__What you will do__:
Your copy of the data below must be exact and must leave out all pictures.
Segment Start: Source data
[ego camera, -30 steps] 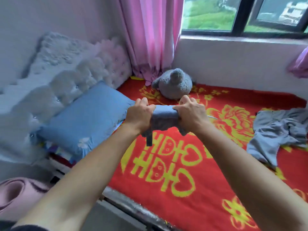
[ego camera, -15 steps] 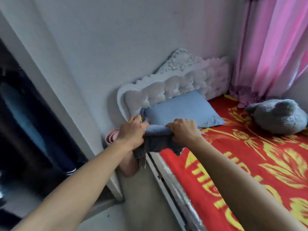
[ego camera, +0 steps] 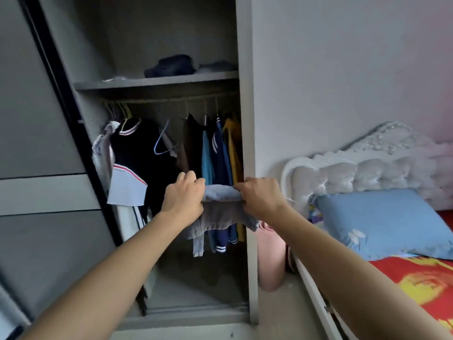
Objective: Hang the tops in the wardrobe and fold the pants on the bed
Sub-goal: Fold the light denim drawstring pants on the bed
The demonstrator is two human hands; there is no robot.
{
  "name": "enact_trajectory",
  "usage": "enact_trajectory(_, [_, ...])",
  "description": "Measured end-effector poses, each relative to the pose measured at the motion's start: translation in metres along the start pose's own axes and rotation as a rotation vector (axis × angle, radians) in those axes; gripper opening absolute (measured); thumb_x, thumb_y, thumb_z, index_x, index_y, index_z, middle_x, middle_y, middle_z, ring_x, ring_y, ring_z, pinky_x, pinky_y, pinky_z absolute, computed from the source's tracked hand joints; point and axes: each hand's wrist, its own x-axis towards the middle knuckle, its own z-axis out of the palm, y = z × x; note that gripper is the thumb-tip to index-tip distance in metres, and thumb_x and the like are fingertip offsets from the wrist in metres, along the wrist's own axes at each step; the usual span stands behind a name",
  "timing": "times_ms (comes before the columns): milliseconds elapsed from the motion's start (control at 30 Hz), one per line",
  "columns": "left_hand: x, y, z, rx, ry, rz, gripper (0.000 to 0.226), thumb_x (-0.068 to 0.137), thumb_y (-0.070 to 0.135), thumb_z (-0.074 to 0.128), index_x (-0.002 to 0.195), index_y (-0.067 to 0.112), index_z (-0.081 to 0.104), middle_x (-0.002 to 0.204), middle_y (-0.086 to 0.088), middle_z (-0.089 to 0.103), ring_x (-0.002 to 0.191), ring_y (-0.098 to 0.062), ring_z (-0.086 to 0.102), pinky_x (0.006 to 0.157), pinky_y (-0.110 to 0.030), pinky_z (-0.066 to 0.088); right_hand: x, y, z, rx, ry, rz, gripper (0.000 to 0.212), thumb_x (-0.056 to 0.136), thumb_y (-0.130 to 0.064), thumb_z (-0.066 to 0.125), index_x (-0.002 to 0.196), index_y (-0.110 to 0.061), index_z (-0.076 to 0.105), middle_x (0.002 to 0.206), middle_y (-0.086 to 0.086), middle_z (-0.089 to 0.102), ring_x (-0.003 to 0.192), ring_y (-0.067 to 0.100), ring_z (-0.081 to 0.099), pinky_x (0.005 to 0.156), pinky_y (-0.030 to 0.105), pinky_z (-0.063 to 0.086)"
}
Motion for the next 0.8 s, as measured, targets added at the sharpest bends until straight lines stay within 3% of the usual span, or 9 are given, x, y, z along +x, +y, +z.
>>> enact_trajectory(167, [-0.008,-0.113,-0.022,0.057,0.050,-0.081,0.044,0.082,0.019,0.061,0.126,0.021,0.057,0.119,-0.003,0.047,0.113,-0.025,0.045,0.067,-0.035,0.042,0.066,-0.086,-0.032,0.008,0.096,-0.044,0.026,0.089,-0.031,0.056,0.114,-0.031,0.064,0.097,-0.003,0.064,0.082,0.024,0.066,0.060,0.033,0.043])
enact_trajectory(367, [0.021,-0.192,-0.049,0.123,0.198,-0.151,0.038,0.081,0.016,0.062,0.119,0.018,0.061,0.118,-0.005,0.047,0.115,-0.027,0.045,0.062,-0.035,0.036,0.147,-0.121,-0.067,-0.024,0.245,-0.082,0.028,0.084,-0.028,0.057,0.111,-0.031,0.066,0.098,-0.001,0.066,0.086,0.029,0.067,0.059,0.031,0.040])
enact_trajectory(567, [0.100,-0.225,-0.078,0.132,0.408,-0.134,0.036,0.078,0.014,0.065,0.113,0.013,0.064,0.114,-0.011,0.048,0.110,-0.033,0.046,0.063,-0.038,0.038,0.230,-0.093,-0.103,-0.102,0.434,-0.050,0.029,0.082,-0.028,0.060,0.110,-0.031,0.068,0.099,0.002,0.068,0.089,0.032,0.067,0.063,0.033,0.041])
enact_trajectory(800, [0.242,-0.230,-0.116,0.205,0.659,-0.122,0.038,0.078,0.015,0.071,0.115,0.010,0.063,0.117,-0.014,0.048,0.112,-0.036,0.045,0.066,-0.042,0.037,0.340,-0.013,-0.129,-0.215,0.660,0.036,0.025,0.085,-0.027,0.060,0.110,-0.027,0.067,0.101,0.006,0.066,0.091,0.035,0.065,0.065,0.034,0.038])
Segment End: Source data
__Answer section__:
[ego camera, -30 steps] 
[ego camera, -15 steps] 
[ego camera, +0 steps] 
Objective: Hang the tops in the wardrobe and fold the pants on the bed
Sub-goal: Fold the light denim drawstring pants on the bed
The demonstrator is two human hands; there is no robot.
{
  "name": "enact_trajectory",
  "usage": "enact_trajectory(_, [_, ...])",
  "description": "Measured end-effector poses, each relative to the pose measured at the motion's start: translation in metres along the start pose's own axes and rotation as a rotation vector (axis × angle, radians) in those axes; gripper opening absolute (measured); thumb_x, thumb_y, thumb_z, index_x, index_y, index_z, middle_x, middle_y, middle_z, ring_x, ring_y, ring_z, pinky_x, pinky_y, pinky_z absolute, computed from the source's tracked hand joints; point and axes: each hand's wrist, its own x-axis towards the middle knuckle, its own z-axis out of the palm, y = z × x; note that gripper is the thumb-tip to index-tip distance in metres, and thumb_x and the like are fingertip offsets from the wrist in metres, along the wrist's own axes at each step; the usual span stands behind a name",
  "timing": "times_ms (comes before the columns): milliseconds elapsed from the motion's start (control at 30 Hz), one per line",
  "columns": "left_hand: x, y, z, rx, ry, rz, gripper (0.000 to 0.226), thumb_x (-0.068 to 0.137), thumb_y (-0.070 to 0.135), thumb_z (-0.074 to 0.128), index_x (-0.002 to 0.195), index_y (-0.067 to 0.112), index_z (-0.081 to 0.104), middle_x (-0.002 to 0.204), middle_y (-0.086 to 0.088), middle_z (-0.089 to 0.103), ring_x (-0.002 to 0.191), ring_y (-0.098 to 0.062), ring_z (-0.086 to 0.102), pinky_x (0.006 to 0.157), pinky_y (-0.110 to 0.030), pinky_z (-0.066 to 0.088); right_hand: x, y, z, rx, ry, rz, gripper (0.000 to 0.212), thumb_x (-0.056 to 0.136), thumb_y (-0.130 to 0.064), thumb_z (-0.066 to 0.125), index_x (-0.002 to 0.196), index_y (-0.110 to 0.061), index_z (-0.076 to 0.105), middle_x (0.002 to 0.206), middle_y (-0.086 to 0.086), middle_z (-0.089 to 0.102), ring_x (-0.003 to 0.192), ring_y (-0.067 to 0.100), ring_z (-0.081 to 0.099), pinky_x (0.005 to 0.156), pinky_y (-0.030 to 0.105), pinky_z (-0.063 to 0.086)"
}
Motion for the next 0.8 s, as measured, targets added at the sharpest bends until straight lines stay within 3% of the usual span, or 9 are given, x, y, z along +x, +y, +z.
>>> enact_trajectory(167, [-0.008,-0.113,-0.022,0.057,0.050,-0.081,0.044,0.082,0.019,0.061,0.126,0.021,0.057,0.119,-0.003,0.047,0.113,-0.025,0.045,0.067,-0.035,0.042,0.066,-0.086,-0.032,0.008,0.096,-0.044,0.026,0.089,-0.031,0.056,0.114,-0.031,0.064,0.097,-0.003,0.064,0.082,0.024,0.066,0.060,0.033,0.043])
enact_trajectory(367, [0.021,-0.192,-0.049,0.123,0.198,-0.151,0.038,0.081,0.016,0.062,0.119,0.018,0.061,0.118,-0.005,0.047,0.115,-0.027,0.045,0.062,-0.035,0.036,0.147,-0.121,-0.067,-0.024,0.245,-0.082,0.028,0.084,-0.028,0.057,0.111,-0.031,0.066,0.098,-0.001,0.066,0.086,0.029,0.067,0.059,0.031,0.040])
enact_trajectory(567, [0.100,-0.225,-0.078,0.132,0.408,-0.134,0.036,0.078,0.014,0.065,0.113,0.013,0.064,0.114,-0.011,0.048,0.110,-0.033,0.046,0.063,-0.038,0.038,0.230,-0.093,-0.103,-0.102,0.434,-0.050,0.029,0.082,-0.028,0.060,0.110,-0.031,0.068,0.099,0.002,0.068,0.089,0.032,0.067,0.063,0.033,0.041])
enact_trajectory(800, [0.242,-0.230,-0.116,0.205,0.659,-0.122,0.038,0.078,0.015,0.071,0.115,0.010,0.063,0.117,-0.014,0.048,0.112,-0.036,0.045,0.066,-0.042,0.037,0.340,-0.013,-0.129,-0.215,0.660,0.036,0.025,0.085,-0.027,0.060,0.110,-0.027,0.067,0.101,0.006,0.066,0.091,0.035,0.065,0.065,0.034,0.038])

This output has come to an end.